Analisis Prinsip Switching Power Supply (DC/DC)

 

1. Switching power supply: Ini adalah perangkat konversi daya frekuensi tinggi, yang terutama menggunakan perangkat switching elektronik daya (seperti transistor, tabung MOS, thyristor yang dapat dikontrol, dll.), Dan melalui sirkuit kontrol, perangkat switching elektronik secara berkala "dinyalakan" dan "matikan", biarkan perangkat switching elektronik daya melakukan modulasi pulsa pada tegangan input, untuk mewujudkan fungsi konversi tegangan dan penyesuaian tegangan output dan stabilisasi tegangan otomatis.


Keuntungan mengganti catu daya: ① ​​konsumsi daya rendah dan efisiensi tinggi. ②Ukuran kecil dan ringan. ③Berbagai pengaturan voltase.


Sumber kerugian switching power supply: ① beralih kerugian tabung. ②Kehilangan induktansi dan kapasitansi. ③ Kehilangan tabung sekunder.

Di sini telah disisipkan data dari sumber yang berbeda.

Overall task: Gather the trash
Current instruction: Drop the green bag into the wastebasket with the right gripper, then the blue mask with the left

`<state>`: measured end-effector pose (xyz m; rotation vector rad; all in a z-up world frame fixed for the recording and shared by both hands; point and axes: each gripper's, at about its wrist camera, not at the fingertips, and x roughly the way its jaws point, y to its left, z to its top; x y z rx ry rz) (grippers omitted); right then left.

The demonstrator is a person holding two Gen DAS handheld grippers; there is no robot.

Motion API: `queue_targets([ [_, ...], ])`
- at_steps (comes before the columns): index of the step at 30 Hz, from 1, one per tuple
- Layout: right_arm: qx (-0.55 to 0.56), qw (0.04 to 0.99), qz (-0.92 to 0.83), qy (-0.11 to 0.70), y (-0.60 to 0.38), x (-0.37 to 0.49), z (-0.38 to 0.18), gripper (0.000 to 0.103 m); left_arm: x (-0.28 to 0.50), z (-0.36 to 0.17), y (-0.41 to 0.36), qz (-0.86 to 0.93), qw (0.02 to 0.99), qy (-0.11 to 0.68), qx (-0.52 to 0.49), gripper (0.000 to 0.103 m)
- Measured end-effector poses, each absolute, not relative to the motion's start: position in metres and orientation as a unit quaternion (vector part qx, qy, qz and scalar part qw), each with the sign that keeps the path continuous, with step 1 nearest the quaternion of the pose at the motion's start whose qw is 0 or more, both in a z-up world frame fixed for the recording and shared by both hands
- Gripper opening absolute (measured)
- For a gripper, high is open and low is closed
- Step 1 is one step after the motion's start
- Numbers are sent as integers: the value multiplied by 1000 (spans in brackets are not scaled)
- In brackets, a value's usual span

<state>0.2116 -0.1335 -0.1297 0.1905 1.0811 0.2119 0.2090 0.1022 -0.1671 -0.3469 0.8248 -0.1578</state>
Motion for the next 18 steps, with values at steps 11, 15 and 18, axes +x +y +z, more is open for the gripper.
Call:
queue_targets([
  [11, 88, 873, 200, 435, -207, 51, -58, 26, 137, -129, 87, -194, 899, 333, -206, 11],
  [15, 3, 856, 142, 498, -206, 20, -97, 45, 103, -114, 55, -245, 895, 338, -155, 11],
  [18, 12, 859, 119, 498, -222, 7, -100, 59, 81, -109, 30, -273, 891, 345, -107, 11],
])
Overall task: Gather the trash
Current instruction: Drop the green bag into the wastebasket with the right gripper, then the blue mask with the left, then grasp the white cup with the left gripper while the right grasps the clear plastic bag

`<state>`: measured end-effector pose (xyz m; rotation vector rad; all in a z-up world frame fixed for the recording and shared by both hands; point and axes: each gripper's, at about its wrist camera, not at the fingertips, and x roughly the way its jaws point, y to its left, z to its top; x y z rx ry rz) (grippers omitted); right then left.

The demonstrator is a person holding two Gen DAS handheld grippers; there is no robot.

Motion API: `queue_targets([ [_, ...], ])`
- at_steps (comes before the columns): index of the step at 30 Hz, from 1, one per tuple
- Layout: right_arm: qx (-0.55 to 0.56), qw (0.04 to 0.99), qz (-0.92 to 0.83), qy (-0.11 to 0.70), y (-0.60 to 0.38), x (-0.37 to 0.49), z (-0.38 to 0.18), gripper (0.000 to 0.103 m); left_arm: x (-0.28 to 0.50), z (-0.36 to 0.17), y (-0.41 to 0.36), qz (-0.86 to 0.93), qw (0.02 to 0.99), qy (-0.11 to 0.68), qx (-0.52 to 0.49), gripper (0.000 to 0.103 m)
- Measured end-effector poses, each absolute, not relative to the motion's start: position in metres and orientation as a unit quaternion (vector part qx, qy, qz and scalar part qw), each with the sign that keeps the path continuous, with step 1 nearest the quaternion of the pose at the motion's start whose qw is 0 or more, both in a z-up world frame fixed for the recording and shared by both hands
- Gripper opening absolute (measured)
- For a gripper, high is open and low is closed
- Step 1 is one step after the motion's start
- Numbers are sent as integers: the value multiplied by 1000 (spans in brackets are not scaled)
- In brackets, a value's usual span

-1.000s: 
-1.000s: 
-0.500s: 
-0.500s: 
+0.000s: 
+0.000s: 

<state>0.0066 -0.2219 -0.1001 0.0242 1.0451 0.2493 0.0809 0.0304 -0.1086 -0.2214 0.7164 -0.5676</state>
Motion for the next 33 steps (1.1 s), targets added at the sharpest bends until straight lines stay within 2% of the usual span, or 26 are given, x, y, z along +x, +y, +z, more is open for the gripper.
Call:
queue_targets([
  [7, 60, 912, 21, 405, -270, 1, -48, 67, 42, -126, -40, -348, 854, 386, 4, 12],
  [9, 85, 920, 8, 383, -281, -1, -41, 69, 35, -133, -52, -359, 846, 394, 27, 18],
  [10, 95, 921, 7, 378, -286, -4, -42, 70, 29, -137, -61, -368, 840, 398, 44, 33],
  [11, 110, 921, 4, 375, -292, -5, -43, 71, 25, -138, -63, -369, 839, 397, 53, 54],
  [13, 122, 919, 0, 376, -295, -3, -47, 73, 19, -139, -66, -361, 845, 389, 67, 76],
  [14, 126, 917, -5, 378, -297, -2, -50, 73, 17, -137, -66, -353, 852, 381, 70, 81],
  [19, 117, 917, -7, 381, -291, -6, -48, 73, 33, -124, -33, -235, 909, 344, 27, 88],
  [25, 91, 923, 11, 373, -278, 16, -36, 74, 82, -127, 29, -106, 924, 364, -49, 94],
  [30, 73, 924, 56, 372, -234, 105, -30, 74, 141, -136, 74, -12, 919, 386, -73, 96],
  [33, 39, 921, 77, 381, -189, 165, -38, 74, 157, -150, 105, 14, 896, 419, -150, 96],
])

Analisis kerugian catu daya switching: Efisiensi catu daya switching dapat mencapai lebih dari 90 persen, dan jika dioptimalkan dan dirancang dengan hati-hati, bahkan dapat mencapai lebih dari 95 persen. Ini sangat penting jika baterai digunakan sebagai sumber daya, seperti ponsel dan drone kecil. Oleh karena itu, kualitas desain catu daya switching akan secara langsung memengaruhi masa pakai baterai perangkat.


(1) Switching tube loss: Ini adalah kerugian utama dari switching power supply, terutama termasuk switching loss dan konduksi loss. Oleh karena itu, tabung switching dengan resistansi yang relatif kecil harus dipilih sebagai komponen inti dari catu daya switching sebanyak mungkin.


(2) Kerugian induktansi dan kapasitansi: Kerugian induktansi terutama mencakup kerugian resistansi DC, dan kerugian kapasitansi terutama mencakup kerugian arus bocor. Oleh karena itu, Anda harus mencoba memilih induktor dengan resistansi DC kecil dan komponen kapasitif dengan arus bocor kecil.


(3) Kerugian dioda: terutama mencakup kerugian konduksi dan kerugian switching. Oleh karena itu, Anda harus mencoba memilih dioda dengan penurunan tegangan konduksi kecil dan waktu pemulihan balik yang singkat, seperti dioda Schottky atau dioda pemulihan cepat.


Kedua, klasifikasi catu daya switching:


Menurut metode modulasi yang berbeda, dapat dibagi menjadi dua jenis: modulasi lebar pulsa (PWM) dan modulasi frekuensi pulsa (PFM). Saat ini, modulasi lebar pulsa (PWM) menempati posisi dominan dalam mengalihkan catu daya.


Menurut mode koneksi tabung, itu dapat dibagi menjadi tiga kategori: catu daya switching seri, catu daya switching paralel dan catu daya switching transformator.


Menurut tegangan keluaran, ini dapat dibagi menjadi dua jenis: catu daya switching step-down dan catu daya switching boost.


Menurut jenis input dan output, dapat dibagi menjadi empat jenis: AC-AC, DC-AC, AC-DC, dan DC-DC. Di sini, DC-DC terutama diperkenalkan.